What to produce:
Start to finish, the listing must be rewritten exactly.

Dataset content:

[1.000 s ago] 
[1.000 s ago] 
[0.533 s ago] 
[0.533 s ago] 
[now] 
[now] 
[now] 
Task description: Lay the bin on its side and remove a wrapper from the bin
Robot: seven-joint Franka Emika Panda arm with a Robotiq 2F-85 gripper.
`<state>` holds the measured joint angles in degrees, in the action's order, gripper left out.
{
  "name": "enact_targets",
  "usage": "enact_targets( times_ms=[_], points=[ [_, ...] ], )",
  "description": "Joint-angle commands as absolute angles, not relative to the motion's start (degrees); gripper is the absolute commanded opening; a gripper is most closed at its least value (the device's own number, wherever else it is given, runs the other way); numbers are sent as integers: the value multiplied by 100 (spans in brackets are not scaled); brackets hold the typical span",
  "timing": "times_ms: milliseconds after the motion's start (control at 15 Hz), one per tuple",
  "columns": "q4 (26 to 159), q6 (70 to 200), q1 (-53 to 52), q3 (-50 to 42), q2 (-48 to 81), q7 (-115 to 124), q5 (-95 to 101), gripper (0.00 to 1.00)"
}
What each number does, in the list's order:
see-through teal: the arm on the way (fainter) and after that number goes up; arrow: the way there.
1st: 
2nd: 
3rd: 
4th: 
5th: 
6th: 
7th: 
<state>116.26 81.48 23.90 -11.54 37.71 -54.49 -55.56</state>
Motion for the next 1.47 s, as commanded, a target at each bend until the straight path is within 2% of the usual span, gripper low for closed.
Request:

Answer for the task:
[1.000 s ago] 
[1.000 s ago] 
[0.533 s ago] 
[0.533 s ago] 
[now] 
[now] 
[now] 
Task description: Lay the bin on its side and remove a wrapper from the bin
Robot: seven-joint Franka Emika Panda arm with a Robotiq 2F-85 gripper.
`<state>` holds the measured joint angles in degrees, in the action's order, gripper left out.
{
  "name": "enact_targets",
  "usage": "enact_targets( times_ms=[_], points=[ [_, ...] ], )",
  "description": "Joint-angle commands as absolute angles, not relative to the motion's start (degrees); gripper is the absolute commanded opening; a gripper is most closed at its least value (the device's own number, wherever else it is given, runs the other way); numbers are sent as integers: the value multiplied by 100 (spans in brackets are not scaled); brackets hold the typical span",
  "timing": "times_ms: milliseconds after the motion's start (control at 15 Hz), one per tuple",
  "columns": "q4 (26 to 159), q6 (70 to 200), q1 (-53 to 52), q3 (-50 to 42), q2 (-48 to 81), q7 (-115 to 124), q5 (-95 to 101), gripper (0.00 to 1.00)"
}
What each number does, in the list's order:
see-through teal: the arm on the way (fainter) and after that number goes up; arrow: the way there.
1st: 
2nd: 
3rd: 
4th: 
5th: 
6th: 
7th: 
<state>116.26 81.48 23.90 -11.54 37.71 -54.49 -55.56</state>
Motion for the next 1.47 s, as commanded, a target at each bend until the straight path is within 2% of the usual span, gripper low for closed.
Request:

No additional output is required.